ENEOS Corporation, Chiyoda Corporation, and Queensland University of Technology announced that they had succeeded in expanding the scale of their technological verifications of CO2- free hydrogen to a practical level for the first time in the world. We commenced technical verifications of the production, transportation, and dehydrogenation of CO2-free hydrogen in 2018.
In order to store and transport hydrogen, it was previously necessary to store hydrogen produced via water electrolysis in a tank, then convert it to methylcyclohexane (“MCH”), which is a type of organic hydride. The technology developed by ENEOS significantly simplifies this process, by directly producing MCH from water and toluene through the electrochemical synthesis of organic hydride*2(Direct MCH® *3).

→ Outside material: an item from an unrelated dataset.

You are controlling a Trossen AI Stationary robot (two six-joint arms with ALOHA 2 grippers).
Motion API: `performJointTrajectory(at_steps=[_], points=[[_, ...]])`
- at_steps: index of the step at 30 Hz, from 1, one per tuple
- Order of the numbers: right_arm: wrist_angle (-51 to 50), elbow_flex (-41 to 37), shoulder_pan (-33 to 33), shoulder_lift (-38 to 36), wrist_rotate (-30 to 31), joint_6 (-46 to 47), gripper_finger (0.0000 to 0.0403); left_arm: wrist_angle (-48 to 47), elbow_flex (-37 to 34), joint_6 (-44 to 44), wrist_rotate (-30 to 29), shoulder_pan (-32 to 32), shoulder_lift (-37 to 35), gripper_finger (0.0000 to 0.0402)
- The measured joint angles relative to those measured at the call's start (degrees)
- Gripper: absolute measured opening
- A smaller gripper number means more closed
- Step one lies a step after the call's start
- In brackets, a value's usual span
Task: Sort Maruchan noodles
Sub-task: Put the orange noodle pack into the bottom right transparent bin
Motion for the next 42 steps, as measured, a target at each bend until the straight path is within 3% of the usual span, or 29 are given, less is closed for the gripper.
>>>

In March 2019, ENEOS, Chiyoda and QUT succeeded in directly producing MCH from water and toluene derived from Australian renewable energy, transporting this MCH to Japan, and extracting hydrogen from it. This was the first successful verification of such a technology in the world, but produced only a lab- sized amount of MCH containing 0.2 kilograms of hydrogen. We have expanded the scale of MCH produced to a practical level so that it contains approximately 6 kilograms of hydrogen; they have also extracted hydrogen from this MCH in Japan, and actually used the hydrogen to fill and drive a fuel cell electric vehicle (FCEV).
In anticipation of a hydrogen-oriented society, ENEOS intends to further increase production volumes of MCH. The current technological verification is the first stage of an initiative to scale up the electrolyte cell required for its Direct MCH® technology. In 2023, ENEOS plans to complete a medium-sized electrolyzer with an output of 150 kilowatts (with an electrode surface area of about 3 square meters), which will form the basis of a larger-sized electrolyzer. In 2025, the company aims to develop a larger-sized electrolyzer with an output of 5 megawatts. Looking further ahead, ENEOS is engaged in technological development with the goal of establishing CO2-free hydrogen supply chains by around 2030.
ENEOS, Chiyoda, and QUT will continue their industry-academia collaboration with the goals of developing and implementing commercial-scale technologies for the production of CO2-free hydrogen at the earliest opportunity, and of contributing to the realization of carbon neutrality in Japan by 2050.